As if on cue, another alert sounded. Geary found himself looking at another virtual window that popped into existence, this one showing the view from Colonel Voston’s battle armor. “We got a situation developing, Admiral. My hack-and-crack platoon set up shop here when we landed and have been monitoring all comms and networks. The local government has been using code words to assemble a response to us.”

Voston turned slowly, letting Geary view what Voston’s armor was seeing. Rows of nondescript, brutally bland buildings were interrupted by openings for streets and alleys, all of them packed with people. “This is what’s going on just outside our perimeter.”

“I’ve been watching the crowds from overhead,” Geary said. “The citizens have been protesting in the streets since before we arrived in this star system.”

“It’s what’s been coming through the crowds that’s the problem,” Voston said. “They’ve been infiltrating and forming a screen between our soldiers and the crowds. Some ground forces, some of what look like police, and a lot of mob-militia types.”

“That doesn’t sound like something aimed at attacking you,” Geary said.

“It’s not. And they’re not here to protect us from the outside crowds, either. There’s a lot of comm talk going on, and a lot of it is ugly. The thugs are going to wait until we leave, then they’re going to move in and do their best to massacre every single man, woman, and child we just dropped off here.” Voston’s distaste for those waiting to attack the refugees came through clearly despite his attempt to sound impassive. “Just thought you should know.”

“What can we do?”

“You mean against the mob types? We don’t have to wait for them to move. They’re in a threatening posture. Give me the word, and we’ll start wiping them out if that’s what you want.”

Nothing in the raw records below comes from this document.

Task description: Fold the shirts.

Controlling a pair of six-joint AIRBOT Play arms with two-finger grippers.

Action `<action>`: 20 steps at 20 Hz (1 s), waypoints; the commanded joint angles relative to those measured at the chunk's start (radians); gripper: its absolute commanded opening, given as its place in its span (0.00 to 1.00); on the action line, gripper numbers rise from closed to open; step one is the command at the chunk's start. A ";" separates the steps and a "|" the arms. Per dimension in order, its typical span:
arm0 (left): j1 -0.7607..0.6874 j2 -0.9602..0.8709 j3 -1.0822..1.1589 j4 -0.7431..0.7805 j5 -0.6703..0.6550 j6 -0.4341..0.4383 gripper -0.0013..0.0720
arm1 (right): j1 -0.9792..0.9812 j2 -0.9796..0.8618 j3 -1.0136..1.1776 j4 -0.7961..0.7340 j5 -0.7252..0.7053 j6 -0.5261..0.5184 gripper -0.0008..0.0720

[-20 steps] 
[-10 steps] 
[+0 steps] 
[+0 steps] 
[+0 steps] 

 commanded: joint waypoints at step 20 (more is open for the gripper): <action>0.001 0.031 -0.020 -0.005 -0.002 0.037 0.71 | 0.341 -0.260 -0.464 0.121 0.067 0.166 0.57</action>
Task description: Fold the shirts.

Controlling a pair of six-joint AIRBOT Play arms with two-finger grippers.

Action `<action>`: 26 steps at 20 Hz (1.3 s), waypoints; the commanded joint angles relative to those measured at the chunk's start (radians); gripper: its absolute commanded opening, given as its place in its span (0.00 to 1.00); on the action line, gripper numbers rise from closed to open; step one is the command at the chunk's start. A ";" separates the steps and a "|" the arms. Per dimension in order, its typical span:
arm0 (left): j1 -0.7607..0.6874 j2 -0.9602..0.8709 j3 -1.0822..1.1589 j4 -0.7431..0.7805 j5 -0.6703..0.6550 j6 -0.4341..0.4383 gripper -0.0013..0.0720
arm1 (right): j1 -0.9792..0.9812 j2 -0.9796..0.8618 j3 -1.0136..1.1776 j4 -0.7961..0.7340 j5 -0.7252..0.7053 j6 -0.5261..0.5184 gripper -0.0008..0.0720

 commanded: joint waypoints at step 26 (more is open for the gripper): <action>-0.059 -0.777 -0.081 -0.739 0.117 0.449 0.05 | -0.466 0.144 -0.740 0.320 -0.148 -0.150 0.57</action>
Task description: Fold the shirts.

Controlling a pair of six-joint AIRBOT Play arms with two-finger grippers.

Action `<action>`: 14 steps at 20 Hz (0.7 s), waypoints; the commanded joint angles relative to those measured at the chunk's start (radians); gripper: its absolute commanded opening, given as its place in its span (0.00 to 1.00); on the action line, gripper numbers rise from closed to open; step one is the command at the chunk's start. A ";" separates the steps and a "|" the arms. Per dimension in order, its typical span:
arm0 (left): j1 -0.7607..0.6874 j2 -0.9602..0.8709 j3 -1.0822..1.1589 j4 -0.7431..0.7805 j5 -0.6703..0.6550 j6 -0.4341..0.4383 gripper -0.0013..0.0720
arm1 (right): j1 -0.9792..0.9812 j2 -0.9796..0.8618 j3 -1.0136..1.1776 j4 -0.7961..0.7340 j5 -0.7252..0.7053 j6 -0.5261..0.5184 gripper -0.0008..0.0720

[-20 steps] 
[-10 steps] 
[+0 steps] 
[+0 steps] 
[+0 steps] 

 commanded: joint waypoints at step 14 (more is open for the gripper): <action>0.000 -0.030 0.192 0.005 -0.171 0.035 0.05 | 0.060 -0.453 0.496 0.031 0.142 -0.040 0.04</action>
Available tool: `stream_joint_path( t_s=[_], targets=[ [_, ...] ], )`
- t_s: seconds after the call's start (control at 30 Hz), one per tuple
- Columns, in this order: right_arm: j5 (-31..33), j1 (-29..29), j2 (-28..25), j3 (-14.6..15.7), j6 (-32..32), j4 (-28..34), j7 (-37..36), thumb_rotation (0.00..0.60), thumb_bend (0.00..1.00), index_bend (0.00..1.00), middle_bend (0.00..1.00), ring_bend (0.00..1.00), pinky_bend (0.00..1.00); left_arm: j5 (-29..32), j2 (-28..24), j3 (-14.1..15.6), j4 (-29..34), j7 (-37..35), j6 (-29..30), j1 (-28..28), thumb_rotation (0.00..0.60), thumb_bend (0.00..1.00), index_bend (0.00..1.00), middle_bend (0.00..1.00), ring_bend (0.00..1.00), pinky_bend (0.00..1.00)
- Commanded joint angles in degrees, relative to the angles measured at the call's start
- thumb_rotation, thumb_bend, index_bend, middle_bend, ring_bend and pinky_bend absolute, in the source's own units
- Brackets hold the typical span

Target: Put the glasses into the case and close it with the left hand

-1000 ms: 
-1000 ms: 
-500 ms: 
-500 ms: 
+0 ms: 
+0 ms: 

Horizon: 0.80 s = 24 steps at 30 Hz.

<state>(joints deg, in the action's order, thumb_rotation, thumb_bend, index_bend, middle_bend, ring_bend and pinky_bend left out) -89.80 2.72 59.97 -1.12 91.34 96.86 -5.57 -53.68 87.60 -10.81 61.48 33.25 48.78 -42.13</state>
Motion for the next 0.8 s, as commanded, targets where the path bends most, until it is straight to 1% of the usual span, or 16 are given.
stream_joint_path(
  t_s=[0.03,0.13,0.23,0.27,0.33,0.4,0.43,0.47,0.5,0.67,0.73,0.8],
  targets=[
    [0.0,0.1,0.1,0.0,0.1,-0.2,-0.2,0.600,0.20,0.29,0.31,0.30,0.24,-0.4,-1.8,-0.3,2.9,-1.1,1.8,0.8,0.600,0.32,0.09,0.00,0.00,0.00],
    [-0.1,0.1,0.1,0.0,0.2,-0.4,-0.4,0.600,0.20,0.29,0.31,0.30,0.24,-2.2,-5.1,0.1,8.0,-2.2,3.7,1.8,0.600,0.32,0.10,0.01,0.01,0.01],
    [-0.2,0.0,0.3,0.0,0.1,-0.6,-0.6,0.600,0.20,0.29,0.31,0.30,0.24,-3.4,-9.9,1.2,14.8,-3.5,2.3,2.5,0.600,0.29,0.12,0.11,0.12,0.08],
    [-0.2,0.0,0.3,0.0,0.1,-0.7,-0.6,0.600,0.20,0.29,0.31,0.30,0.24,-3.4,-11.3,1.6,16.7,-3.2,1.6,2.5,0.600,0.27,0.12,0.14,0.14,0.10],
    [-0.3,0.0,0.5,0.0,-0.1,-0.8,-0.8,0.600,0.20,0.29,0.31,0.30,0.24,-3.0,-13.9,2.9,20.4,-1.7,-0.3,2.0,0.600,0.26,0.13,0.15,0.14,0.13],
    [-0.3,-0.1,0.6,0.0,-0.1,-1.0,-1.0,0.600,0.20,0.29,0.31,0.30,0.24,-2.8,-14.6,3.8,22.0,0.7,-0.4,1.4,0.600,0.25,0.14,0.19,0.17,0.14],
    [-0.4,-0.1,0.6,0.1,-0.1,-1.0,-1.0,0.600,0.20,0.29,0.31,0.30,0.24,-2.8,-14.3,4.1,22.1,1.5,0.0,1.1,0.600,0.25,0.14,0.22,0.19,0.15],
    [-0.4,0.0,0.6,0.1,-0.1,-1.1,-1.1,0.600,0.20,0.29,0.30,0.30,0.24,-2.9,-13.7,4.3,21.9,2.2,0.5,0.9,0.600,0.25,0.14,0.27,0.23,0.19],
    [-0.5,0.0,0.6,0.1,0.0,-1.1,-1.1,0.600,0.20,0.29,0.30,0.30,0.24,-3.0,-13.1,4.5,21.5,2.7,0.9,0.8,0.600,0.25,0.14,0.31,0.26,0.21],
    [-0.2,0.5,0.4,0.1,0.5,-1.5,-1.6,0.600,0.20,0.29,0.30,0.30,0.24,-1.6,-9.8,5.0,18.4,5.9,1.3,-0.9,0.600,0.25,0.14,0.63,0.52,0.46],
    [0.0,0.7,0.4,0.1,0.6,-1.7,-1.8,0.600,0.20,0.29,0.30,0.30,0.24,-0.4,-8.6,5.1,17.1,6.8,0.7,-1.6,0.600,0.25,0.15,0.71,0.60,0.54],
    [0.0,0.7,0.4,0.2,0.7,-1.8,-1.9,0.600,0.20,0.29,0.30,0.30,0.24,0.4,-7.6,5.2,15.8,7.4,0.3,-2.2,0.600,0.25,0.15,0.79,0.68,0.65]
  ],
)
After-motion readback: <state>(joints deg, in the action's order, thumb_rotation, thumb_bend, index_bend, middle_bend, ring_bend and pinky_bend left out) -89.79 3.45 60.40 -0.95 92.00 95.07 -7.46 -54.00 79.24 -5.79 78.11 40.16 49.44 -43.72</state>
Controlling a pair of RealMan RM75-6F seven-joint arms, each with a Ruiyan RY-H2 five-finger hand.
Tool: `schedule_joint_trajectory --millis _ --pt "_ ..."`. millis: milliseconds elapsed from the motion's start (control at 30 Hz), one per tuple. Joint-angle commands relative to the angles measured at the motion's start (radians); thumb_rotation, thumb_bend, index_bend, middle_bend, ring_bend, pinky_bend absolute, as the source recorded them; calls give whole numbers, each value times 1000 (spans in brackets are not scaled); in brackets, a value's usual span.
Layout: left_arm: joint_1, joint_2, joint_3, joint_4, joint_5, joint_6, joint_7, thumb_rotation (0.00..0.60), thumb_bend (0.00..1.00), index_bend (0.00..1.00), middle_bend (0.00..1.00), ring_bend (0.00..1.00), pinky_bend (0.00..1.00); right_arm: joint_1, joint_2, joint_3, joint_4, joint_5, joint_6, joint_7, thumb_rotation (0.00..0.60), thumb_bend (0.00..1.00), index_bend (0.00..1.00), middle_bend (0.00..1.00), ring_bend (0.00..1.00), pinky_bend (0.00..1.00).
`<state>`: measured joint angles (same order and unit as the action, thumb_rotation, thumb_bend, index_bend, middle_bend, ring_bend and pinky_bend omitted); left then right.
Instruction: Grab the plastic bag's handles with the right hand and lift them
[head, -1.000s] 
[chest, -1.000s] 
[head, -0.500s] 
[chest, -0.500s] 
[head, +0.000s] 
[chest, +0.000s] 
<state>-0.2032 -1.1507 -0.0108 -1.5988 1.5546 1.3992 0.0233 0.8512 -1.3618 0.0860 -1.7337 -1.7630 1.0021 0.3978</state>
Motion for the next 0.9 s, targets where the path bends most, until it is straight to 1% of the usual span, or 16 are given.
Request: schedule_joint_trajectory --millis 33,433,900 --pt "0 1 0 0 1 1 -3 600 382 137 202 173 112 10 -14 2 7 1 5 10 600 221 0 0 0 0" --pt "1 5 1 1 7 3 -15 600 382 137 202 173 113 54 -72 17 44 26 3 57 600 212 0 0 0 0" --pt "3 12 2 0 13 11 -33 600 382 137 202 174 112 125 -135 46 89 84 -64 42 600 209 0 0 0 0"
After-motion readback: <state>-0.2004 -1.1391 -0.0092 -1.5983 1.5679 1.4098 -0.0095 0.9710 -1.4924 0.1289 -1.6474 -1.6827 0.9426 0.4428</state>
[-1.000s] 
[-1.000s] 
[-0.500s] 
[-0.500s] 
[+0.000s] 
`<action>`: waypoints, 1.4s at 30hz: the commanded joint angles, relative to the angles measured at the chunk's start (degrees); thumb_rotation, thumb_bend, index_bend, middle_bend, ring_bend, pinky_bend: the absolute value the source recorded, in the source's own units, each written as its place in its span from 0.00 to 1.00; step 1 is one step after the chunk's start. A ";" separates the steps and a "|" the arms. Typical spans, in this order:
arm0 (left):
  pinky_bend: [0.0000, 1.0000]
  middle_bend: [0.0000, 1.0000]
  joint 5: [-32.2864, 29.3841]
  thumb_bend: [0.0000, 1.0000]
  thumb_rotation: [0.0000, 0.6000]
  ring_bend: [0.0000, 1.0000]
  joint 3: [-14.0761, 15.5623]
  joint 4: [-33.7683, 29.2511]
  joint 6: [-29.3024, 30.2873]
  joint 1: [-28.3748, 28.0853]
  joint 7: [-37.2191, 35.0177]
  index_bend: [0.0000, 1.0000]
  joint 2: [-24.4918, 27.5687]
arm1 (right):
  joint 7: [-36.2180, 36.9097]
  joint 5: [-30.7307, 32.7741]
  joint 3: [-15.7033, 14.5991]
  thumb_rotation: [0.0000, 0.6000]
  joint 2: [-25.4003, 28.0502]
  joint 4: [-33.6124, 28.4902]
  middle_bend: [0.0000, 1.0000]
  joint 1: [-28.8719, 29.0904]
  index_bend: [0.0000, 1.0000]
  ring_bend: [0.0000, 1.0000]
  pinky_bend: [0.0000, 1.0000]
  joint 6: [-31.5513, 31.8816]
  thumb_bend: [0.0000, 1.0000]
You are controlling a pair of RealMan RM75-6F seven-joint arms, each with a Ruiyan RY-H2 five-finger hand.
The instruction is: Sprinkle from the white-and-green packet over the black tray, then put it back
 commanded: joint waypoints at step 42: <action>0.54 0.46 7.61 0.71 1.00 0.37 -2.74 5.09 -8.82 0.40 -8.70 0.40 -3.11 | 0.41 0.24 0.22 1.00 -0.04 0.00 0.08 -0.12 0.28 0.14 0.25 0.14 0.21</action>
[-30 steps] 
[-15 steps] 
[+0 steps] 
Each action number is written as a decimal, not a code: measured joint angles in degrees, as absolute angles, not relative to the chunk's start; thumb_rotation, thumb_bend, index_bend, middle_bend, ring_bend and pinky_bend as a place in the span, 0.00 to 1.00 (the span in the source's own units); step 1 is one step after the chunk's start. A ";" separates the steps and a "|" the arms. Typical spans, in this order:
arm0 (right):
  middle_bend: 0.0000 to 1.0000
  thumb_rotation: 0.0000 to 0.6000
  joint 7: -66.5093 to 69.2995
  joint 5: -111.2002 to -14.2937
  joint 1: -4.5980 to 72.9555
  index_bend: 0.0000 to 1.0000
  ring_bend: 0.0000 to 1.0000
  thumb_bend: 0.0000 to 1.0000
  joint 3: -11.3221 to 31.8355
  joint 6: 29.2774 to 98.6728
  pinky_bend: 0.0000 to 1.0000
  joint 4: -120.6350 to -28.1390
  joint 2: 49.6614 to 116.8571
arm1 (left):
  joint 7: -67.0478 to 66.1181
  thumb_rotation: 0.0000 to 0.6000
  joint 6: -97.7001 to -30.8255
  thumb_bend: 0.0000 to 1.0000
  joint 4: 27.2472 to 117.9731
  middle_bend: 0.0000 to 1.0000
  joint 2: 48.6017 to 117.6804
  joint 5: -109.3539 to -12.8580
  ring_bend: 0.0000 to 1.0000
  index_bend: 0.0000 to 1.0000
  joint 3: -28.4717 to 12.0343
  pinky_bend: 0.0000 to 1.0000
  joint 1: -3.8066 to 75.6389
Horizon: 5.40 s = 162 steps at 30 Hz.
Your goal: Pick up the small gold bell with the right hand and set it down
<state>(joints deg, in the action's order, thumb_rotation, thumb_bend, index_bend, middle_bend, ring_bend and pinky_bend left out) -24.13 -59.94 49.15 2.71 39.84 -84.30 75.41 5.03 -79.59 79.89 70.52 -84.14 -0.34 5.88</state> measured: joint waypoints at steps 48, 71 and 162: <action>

“You’ve only got a regiment on the ground,” Geary said, appalled by both the situation and by Colonel Voston’s casual suggestion for handling it. “If you start shooting, the crowds may start moving against you, and you’ll be swamped.”

“We’ll go down shooting.”

“Colonel, I didn’t bring your regiment here so you could all commit suicide in a blaze of combat and glory! Between the refugees we’re dropping off and the crowds gathering around the site, there are already close to fifty thousand civilians to worry about.”

“Syndics,” Voston said.

“Civilians,” Geary repeated. “What are the numbers on the mob militias, police, and local ground forces?”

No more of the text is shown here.